Who knew? Sacramento has a small but interesting sculpture terrace in a promising but seemingly under-used park that sits hidden atop the roof of a subterranean building on the square block bordered by 7th/8th and N/O Streets. Three of five original sculptures (all installed between 1978-1986) remain in the park surrounded by grassy slopes, trees, and benches.
Untitled, Egalmah Series (1984)
The sculpture above was created by Guy Dill as a part of his Egalmah series and is inspired by the shapes of the Japanese Torii gate (1). The name Egalmah comes from The Epic of Gilgamesh and means Great Temple (2).
Daimaru VIII, Open Circle Series (1984)
Michael Todd created this in 1984 as part of his Open Circle Series and it is titled, Daimaru VIII (5). In Japanese, Daimaru means “large circle” (6). Another site quotes Todd describing the symbolism of the circle in this series:
In Zen brush-painting, the circle is a master’s problem. It represents everything and nothing, and in so doing, the universe. The Daimaru series in my attempt to master the problem and express my small part in the cosmos (7).
Emit Time (1986)
The online Smithsonian Institution Collection documents two other sculptures that once lived in this park but are no longer there. Emit Time was a water sculpture created by Eric Orr in 1986. The Smithsonian site describes the piece as:
two triangular bronze columns placed very close together. Water is pumped to the top and then slowly moves back down the piece in a continuous movement of water and light. The base is a rock basin which catches the running water and recirculates it. The title Emit is “Time” spelled backwards and, according to the artist, the piece alludes to the relationship between nature and water (8).
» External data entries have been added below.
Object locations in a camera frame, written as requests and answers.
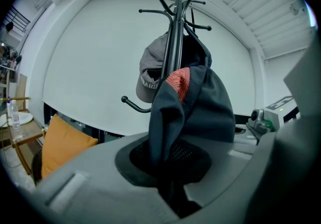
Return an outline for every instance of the red patterned patch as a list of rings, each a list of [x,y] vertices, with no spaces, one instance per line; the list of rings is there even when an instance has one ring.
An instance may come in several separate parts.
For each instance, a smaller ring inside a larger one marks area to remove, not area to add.
[[[172,86],[172,88],[177,92],[179,95],[180,101],[185,99],[187,91],[189,90],[190,86],[190,69],[183,68],[174,71],[169,77],[166,79],[166,82]]]

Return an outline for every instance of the plastic water bottle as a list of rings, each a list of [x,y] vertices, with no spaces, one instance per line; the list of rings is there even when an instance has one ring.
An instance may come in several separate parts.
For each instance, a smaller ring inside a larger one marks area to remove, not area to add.
[[[12,119],[12,127],[14,128],[13,140],[16,141],[22,138],[22,132],[20,129],[20,121],[19,121],[19,110],[16,104],[16,100],[11,101],[11,119]]]

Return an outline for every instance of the gray cap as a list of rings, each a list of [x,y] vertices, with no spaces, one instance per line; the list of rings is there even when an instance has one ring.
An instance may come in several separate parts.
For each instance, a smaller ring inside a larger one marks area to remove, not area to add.
[[[152,103],[161,76],[167,34],[155,39],[144,50],[139,63],[139,78],[136,86],[138,98]]]

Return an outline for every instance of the metal railing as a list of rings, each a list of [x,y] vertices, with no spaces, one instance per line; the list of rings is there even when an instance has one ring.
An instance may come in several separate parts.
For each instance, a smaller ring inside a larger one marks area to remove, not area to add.
[[[10,8],[4,19],[5,25],[10,22],[13,22],[14,27],[22,32],[26,30],[27,25],[30,23],[30,21],[13,6]]]

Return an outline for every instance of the cap brim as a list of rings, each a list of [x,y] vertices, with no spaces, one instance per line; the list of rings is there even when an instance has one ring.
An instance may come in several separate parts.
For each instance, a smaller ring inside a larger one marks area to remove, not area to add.
[[[156,89],[151,89],[143,85],[140,76],[138,77],[136,94],[137,97],[143,102],[152,103]]]

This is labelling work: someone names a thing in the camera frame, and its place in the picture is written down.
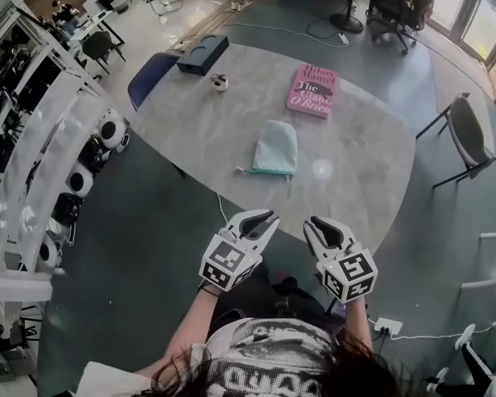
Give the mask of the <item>pink book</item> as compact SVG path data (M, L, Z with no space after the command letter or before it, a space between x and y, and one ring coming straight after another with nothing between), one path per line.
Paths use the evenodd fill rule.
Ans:
M287 109L328 119L337 82L336 71L301 64L289 91Z

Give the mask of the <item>wooden plank strip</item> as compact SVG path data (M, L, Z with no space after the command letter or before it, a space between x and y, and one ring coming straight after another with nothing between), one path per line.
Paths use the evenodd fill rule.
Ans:
M226 0L215 12L204 17L165 52L171 55L184 54L194 48L200 39L218 33L235 16L236 12L231 9L231 2Z

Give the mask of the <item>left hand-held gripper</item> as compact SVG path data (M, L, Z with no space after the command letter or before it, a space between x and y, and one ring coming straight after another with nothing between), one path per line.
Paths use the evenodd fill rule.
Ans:
M247 279L261 263L267 247L280 224L273 210L254 209L235 214L226 225L236 238L247 236L249 251L215 234L203 254L198 274L222 291L229 291Z

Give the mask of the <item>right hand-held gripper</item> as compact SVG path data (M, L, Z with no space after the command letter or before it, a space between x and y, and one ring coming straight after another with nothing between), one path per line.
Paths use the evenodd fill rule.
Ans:
M375 285L378 269L368 249L327 260L326 253L350 253L360 248L351 229L333 218L311 216L303 223L303 234L317 268L322 286L340 303L363 297Z

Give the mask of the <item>mint green drawstring pouch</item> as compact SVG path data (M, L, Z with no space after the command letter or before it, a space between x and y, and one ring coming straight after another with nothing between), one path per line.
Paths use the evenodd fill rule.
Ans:
M281 121L270 120L260 130L249 169L236 167L247 174L279 175L287 181L295 175L298 161L298 138L295 128Z

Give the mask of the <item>black office chair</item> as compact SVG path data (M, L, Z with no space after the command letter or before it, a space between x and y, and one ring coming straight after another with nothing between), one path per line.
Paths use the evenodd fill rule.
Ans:
M412 41L411 47L417 44L419 31L426 25L427 19L433 12L435 0L370 0L366 11L366 24L378 24L383 28L375 27L371 40L376 42L381 36L392 34L403 45L402 55L409 52L406 38Z

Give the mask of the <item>dark blue box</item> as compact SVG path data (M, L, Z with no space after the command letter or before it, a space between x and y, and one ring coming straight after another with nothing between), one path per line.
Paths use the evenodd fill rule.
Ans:
M207 35L179 57L176 65L186 74L204 76L229 46L226 35Z

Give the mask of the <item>person's left forearm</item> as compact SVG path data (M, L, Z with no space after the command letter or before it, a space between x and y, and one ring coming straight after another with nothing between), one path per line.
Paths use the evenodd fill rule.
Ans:
M190 349L193 344L205 343L217 301L218 298L206 292L197 292L167 346L165 357L168 360Z

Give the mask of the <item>person's right forearm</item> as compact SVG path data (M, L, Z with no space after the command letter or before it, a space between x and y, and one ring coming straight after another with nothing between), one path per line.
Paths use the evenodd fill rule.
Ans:
M345 347L363 353L373 351L373 342L363 297L346 303Z

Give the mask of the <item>person's black trousers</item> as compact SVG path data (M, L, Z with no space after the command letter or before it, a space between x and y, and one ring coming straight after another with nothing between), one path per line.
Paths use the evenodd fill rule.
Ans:
M258 265L248 279L219 296L210 331L244 318L296 318L326 332L343 322L334 318L291 276L272 284L265 263Z

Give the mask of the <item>black round robot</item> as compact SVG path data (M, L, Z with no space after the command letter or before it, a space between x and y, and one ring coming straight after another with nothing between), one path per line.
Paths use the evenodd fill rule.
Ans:
M72 193L61 193L56 200L51 217L64 226L73 225L78 217L83 200Z
M101 142L101 139L96 134L92 134L80 151L78 161L90 172L96 174L105 163L103 155L106 152L107 148Z

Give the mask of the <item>blue chair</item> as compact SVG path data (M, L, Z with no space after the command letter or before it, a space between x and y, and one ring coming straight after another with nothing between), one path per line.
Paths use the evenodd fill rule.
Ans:
M132 107L137 111L151 90L176 65L179 57L169 53L153 54L140 68L127 86Z

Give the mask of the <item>white desk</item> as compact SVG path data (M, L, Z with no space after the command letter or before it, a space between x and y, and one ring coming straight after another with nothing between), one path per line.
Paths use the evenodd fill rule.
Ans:
M92 17L86 17L80 22L72 36L69 38L69 52L77 50L82 43L96 31L108 31L109 34L116 39L115 43L117 46L125 45L123 38L107 23L107 19L113 13L114 11L101 11Z

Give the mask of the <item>white shelf rack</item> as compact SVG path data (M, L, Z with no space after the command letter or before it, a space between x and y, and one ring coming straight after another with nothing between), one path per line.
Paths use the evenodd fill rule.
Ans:
M0 29L0 43L13 33L30 39L31 63L20 83L20 122L9 131L14 147L0 174L0 303L44 302L52 276L39 248L46 232L62 246L74 242L76 222L52 217L80 151L109 111L117 112L97 81L36 19L23 0Z

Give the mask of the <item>grey chair with black frame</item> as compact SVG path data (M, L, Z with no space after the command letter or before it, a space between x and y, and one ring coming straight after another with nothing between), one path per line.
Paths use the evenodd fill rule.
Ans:
M469 96L470 93L456 95L453 101L415 137L418 140L441 119L445 119L438 135L442 134L445 129L449 131L455 148L465 165L464 171L434 184L433 190L452 181L459 183L467 178L473 179L496 161L496 155L485 145L484 132L475 110L470 105Z

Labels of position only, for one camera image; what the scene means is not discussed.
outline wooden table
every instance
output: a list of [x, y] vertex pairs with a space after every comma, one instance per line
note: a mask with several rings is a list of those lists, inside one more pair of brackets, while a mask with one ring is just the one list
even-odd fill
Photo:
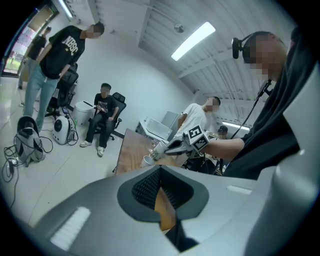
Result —
[[[143, 157], [150, 154], [148, 149], [151, 141], [151, 139], [144, 137], [133, 130], [126, 129], [116, 165], [116, 175], [139, 169]], [[172, 156], [168, 155], [157, 161], [156, 164], [176, 166], [175, 160]], [[160, 188], [156, 197], [154, 210], [161, 215], [162, 230], [171, 229], [176, 225], [176, 211], [172, 207], [162, 188]]]

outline gray bag
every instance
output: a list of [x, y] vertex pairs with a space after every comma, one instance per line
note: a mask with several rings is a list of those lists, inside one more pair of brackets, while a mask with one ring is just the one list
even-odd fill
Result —
[[39, 162], [45, 158], [37, 124], [30, 116], [23, 116], [19, 119], [14, 145], [19, 160], [26, 167], [30, 162]]

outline floor
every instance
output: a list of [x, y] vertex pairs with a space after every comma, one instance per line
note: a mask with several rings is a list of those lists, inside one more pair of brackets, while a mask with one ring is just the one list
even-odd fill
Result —
[[[17, 132], [17, 123], [22, 116], [23, 108], [19, 107], [21, 99], [25, 98], [25, 88], [17, 89], [17, 78], [1, 77], [0, 80], [0, 166], [5, 164], [4, 147], [13, 145]], [[93, 144], [86, 148], [79, 147], [84, 140], [87, 127], [77, 126], [79, 141], [74, 146], [57, 144], [48, 130], [53, 129], [53, 117], [46, 117], [40, 132], [41, 136], [48, 137], [53, 142], [53, 150], [45, 155], [45, 159], [31, 163], [29, 167], [19, 166], [14, 169], [13, 179], [9, 183], [0, 176], [1, 192], [8, 205], [14, 200], [13, 214], [32, 227], [51, 208], [78, 191], [85, 185], [113, 175], [112, 171], [117, 165], [117, 160], [122, 145], [122, 139], [115, 136], [109, 139], [107, 148], [102, 158], [97, 156], [97, 138]], [[43, 139], [46, 151], [51, 149], [51, 143]]]

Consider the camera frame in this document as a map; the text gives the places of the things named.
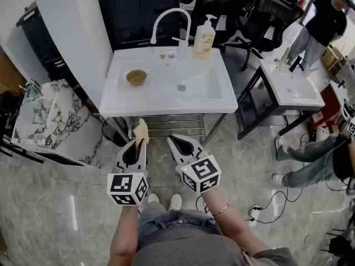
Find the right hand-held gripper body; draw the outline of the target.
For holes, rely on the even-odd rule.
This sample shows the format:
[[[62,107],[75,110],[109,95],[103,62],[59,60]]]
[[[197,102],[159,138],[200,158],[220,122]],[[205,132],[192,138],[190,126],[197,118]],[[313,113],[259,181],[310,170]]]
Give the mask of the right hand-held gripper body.
[[[176,167],[181,181],[197,195],[217,187],[221,179],[221,169],[213,155],[205,151]]]

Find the yellow sponge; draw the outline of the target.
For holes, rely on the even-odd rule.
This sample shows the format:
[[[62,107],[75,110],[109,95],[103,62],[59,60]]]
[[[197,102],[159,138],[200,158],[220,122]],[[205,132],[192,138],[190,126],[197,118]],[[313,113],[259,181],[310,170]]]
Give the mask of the yellow sponge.
[[[144,140],[146,144],[149,143],[149,130],[144,119],[139,119],[138,125],[133,129],[133,133],[135,135],[136,147],[139,146],[142,140]]]

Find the brown bowl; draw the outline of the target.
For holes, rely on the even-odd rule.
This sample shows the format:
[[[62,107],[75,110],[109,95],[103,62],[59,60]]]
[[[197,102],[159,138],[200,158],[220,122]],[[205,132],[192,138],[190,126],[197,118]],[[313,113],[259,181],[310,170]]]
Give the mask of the brown bowl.
[[[141,86],[145,83],[147,73],[143,70],[137,69],[127,73],[126,80],[132,86]]]

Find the person's right forearm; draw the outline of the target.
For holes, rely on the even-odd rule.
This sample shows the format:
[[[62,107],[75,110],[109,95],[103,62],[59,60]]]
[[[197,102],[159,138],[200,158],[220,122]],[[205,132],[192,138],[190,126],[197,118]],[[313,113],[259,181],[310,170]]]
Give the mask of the person's right forearm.
[[[239,248],[250,256],[271,249],[251,232],[245,220],[229,206],[217,190],[213,188],[206,191],[202,198],[223,235],[232,239]]]

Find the black waste bin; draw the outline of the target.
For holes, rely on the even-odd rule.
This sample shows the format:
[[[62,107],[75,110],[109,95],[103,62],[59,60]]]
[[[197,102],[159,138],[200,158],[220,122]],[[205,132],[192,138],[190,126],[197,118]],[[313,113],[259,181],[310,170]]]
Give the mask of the black waste bin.
[[[122,117],[108,117],[102,124],[103,136],[119,147],[129,142],[128,125]]]

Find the metal sink stand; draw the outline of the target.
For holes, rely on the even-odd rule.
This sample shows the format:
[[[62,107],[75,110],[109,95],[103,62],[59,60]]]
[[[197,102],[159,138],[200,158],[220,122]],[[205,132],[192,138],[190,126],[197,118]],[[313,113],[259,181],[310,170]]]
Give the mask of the metal sink stand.
[[[205,113],[109,117],[107,124],[118,132],[124,142],[129,142],[135,137],[133,129],[138,126],[139,119],[142,118],[148,127],[151,139],[162,139],[172,134],[182,134],[193,137],[200,141],[202,146],[206,146],[226,116],[226,113],[221,114],[214,125],[211,125],[208,115]]]

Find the person's blue jeans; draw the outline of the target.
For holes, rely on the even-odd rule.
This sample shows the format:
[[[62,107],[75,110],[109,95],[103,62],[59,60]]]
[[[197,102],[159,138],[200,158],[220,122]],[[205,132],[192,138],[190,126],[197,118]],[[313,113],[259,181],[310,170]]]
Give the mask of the person's blue jeans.
[[[222,234],[211,216],[197,210],[167,211],[162,204],[152,202],[144,208],[139,217],[138,249],[158,242],[205,234]]]

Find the white power strip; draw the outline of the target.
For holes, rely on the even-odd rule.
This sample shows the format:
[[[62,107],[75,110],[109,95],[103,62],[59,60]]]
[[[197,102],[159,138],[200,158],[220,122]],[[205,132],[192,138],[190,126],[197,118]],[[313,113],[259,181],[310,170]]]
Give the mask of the white power strip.
[[[248,215],[250,218],[248,222],[250,228],[254,227],[257,224],[260,211],[261,211],[261,206],[259,205],[254,205],[249,209]]]

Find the marble pattern sink cabinet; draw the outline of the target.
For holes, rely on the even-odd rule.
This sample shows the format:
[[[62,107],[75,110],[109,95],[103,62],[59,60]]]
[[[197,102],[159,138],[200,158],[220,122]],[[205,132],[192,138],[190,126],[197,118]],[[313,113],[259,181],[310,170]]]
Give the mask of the marble pattern sink cabinet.
[[[24,91],[11,143],[62,165],[100,167],[101,122],[65,80],[50,83],[57,90],[51,100]]]

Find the white gooseneck faucet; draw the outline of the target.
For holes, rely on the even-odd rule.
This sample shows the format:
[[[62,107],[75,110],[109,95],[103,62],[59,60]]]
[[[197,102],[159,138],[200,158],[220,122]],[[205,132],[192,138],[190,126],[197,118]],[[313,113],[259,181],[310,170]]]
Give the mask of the white gooseneck faucet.
[[[182,9],[182,8],[171,8],[171,9],[168,9],[164,12],[162,12],[162,14],[160,14],[154,25],[153,25],[153,32],[152,32],[152,36],[151,36],[151,39],[150,39],[150,43],[151,44],[156,44],[156,33],[157,33],[157,29],[158,29],[158,24],[160,23],[161,19],[163,17],[165,17],[166,15],[170,14],[170,13],[173,13],[173,12],[180,12],[180,13],[183,13],[184,15],[186,15],[187,17],[187,29],[186,29],[186,36],[185,36],[185,39],[179,39],[179,38],[175,38],[175,37],[172,37],[173,40],[177,40],[179,42],[179,45],[178,45],[178,48],[177,48],[177,57],[180,58],[180,59],[184,59],[186,54],[187,54],[187,51],[188,51],[188,47],[189,47],[189,35],[190,35],[190,29],[191,29],[191,16],[189,15],[189,13]]]

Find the orange label soap pump bottle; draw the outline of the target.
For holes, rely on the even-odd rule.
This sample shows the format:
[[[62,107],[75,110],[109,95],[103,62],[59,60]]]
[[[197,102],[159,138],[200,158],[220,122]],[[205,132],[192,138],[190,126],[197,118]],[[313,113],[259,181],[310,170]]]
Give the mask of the orange label soap pump bottle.
[[[204,24],[197,26],[192,56],[199,59],[207,59],[214,42],[215,30],[212,27],[211,19],[216,19],[211,14],[206,15],[207,20]]]

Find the small white sink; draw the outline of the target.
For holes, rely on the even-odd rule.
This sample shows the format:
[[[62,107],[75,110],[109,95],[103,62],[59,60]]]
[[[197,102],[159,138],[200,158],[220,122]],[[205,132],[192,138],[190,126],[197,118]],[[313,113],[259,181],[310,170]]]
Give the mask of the small white sink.
[[[320,92],[309,77],[302,75],[301,69],[296,68],[291,72],[287,64],[279,69],[277,62],[266,59],[260,60],[260,67],[279,105],[309,111],[318,111],[324,107]]]

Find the beige scrubbing stick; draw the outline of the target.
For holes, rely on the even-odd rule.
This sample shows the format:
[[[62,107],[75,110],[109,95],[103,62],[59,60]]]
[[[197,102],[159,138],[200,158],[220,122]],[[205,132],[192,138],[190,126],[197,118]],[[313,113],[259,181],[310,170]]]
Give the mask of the beige scrubbing stick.
[[[284,67],[284,65],[286,64],[289,52],[290,52],[290,48],[287,47],[283,56],[281,57],[280,61],[278,62],[278,70],[281,70]]]

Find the black faucet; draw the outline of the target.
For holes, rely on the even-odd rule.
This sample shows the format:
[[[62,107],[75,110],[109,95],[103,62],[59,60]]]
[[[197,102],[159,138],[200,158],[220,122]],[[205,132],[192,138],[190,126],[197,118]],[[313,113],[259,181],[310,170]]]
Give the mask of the black faucet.
[[[304,71],[304,68],[302,66],[302,58],[300,56],[298,56],[296,60],[292,63],[292,65],[289,67],[289,71],[294,72],[297,67]]]

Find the black side cabinet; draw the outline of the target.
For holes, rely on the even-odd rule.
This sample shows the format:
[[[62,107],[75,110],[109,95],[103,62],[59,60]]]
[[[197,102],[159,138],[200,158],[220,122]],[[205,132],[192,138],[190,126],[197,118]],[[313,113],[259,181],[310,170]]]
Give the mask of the black side cabinet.
[[[23,29],[31,48],[50,79],[73,79],[73,74],[50,36],[36,2],[25,8],[16,26]]]
Boulder was an abstract geometric sculpture by Bruce Johnson in 1983 and apparently you could actually step inside this piece to touch the hanging boulder (10).
A large cubic Cor-Ten steel frame with smoked tempered glass panels, tilted on its corner. Inside the frame a large granite boulder is suspended on a steel rod connected with an eye on the upper end so that the boulder swings slightly in the wind (11).